I spent four months arming myself against this. It found me anyway — on a Tuesday, while I checked my email. And the people most afraid of it are going to open the door themselves, and thank it for the help.
It doesn't even say Ask Gemini. It says Ask Gmail — the search box at the top of my own email.
Hey Google: when did “Gmail” and “Gemini” become the same word?
Before we start — a confession
I have spent the last four months researching this exact thing — reading about it, writing about it, warning anyone who would listen about it. And this morning, half-distracted by actual work, trying to quickly check my personal email, I landed right in it. Here is the part I am not proud of: it looked amazing.

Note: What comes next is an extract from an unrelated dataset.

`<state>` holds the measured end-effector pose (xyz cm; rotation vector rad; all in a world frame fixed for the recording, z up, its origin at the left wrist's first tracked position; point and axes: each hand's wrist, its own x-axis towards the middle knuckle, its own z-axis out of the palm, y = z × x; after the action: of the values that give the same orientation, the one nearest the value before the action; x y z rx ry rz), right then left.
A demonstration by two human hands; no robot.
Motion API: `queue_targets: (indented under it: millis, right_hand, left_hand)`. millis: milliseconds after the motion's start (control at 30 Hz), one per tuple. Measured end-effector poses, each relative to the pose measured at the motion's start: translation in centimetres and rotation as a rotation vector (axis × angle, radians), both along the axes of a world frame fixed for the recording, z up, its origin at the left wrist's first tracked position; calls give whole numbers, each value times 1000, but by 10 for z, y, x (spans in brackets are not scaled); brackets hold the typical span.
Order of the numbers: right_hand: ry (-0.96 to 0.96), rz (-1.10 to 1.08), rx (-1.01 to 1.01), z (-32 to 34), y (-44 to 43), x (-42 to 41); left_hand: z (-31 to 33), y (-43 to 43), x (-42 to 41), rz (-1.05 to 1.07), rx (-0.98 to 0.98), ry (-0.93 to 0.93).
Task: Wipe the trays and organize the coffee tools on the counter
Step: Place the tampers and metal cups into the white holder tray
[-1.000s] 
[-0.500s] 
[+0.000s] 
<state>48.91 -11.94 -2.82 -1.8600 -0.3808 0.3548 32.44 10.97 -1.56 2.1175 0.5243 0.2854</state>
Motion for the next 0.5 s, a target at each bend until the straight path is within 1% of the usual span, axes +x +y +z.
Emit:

And my very next thought was about all of you who spent those same four months warning me about myself — the ones who asked what Chinese code I was running to steal your information and blow up your phones. Because you are going to be so happy to welcome fucking Gemini into your lives. I am genuinely looking forward to the calls and the messages about how great it is. I'll use every single one of them to tell you that I am getting as far away from Gemini, from Meta, from all of them, as I possibly can. Enjoy it.
And when you have questions about how any of it actually works — you might want to ask your kids. They're already experts.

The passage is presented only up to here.